De retour de Berlin depuis peu, cette musique de Kurt Weiil résonne d'autant plus dans ma mémoire. Lili Marlène et des chansons des années 40, pleines d'émotions, comme "Surabaya Johnny", decouvert il y a longtemps à travers l'expression sensible  d'Anna  Prucnal, "Alabama song"... L'amour, la disparition,nous  accompagnent . Quête perpetuelle  des sentiments humains. Les rencontres,greffent des reflexions qui  ouvrent les chemins vers la resilience.  

La pente douce et blanche qui barre le décor devient piste  pour glisser, virevolter, grimper, jouer, se cacher.Les mouvements explorés nous renvoient un écran métaphorique . Tous nous appartiennent et nous donnent un socle commun, où nous nous rejoignons.

Le personnage de la prostituée nous réunie dans des surenchères de désir de pouvoir. Toujours plus détenir.L'institution est représentée, étiquettée dans ses fonctions de juges,d'avocat, de témoins....Le musicien , lui ne compte pas. L'artiste est jugé comme ayant un role négligeable, pourtant sa musique nous reste gravée dans nos mémoires et chemine tout au long de notre parcours.

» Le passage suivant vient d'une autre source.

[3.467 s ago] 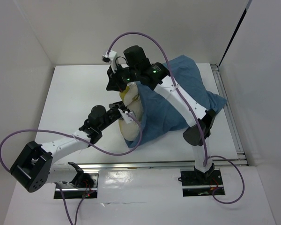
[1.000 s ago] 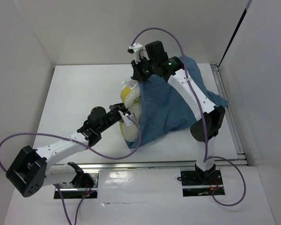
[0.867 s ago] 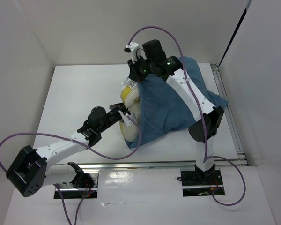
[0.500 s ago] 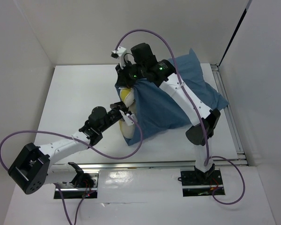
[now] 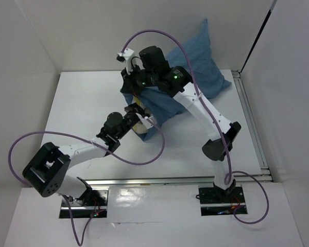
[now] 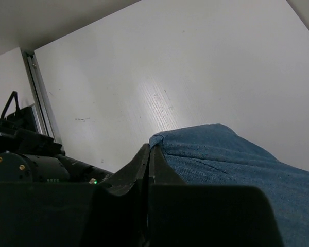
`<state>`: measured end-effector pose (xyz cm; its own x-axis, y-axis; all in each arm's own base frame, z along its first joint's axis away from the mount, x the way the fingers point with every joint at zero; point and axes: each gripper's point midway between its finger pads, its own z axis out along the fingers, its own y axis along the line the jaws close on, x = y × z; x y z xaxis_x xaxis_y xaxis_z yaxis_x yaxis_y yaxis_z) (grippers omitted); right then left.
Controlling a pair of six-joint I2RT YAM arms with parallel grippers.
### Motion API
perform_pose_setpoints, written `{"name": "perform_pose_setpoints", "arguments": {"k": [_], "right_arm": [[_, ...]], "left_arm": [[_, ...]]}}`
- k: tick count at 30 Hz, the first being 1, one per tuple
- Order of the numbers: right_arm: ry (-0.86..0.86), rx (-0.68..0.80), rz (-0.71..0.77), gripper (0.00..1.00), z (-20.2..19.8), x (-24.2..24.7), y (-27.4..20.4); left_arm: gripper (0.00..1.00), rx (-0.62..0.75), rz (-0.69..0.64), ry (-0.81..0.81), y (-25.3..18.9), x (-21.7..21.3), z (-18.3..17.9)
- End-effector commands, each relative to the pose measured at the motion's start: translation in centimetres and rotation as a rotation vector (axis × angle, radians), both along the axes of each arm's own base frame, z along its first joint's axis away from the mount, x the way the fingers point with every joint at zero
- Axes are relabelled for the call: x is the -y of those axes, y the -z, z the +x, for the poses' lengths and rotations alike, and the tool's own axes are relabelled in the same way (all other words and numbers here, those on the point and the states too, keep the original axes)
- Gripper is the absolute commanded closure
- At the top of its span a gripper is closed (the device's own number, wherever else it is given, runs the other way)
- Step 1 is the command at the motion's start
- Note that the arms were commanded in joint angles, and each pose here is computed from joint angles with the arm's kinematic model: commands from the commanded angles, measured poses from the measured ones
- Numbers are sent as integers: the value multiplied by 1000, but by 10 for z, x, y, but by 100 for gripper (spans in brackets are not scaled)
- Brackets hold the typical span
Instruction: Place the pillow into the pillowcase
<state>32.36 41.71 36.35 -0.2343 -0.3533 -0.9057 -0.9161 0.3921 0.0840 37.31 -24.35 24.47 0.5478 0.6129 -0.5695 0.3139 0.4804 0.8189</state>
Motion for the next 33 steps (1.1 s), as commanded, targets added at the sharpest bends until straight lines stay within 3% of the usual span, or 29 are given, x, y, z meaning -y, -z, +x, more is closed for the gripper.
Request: {"name": "perform_pose_setpoints", "arguments": {"k": [1,8,9,10,11,13,17,19,21,23,28,33], "right_arm": [[-191,13,199,100,-71,-27,-67],[-163,30,197,100,-71,-26,-65],[-140,42,202,100,-65,-21,-68],[-116,57,193,100,-59,-21,-64],[-88,77,205,100,-51,-16,-69],[-24,92,185,100,-29,-9,-60],[106,109,195,100,17,15,-55],[130,122,204,100,31,19,-51],[174,131,218,100,47,30,-53],[210,127,219,100,60,35,-47],[281,163,237,100,95,50,-43],[326,194,253,100,117,56,-44]], "left_arm": [[100,89,-139,-30,-46,7,15],[99,-4,-248,-109,-47,7,38],[95,-28,-253,-116,-43,9,37],[75,-66,-287,-130,-41,8,39],[63,-94,-316,-150,-44,5,39],[51,-208,-332,-209,-40,-2,39],[47,-481,-455,-214,-32,-4,14],[46,-576,-487,-122,-32,5,-10],[35,-654,-569,-55,-44,5,-38],[33,-734,-610,4,-43,9,-60],[31,-809,-671,-21,-54,-15,-95],[31,-872,-655,-77,-48,-31,-105]]}}
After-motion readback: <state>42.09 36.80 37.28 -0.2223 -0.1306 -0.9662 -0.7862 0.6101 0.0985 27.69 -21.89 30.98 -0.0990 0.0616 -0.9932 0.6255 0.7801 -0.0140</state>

Deux pas en avant et trois pas en arrière ...Salut tremblé, pour le général De Gaule, d'une des danseuses. Et ce lundi, on entend des mots dans les médias, proches du maréchal Pétain, sur les valeurs du Vrai travail.... Nos modes de fonctionnement restent encore et toujours trés rigides. Où est la dynamique , la pensée? Baron Samedi, nous rappelle vers nos esprits, pour que nous  implorions le changement de paradigme,  et ensemble bravions l'histoire pour le retour d'une véritable démocratie.

Dans cette salle, toutes générations confondues, nous étions tous citoyens cote à cote, tournés vers la richesse cosmopolite.

 

Sylvie Lefrere.

"Baron Samedi" d'Alain Buffard au théatre de Nimes le 24 et 25 avril 2012.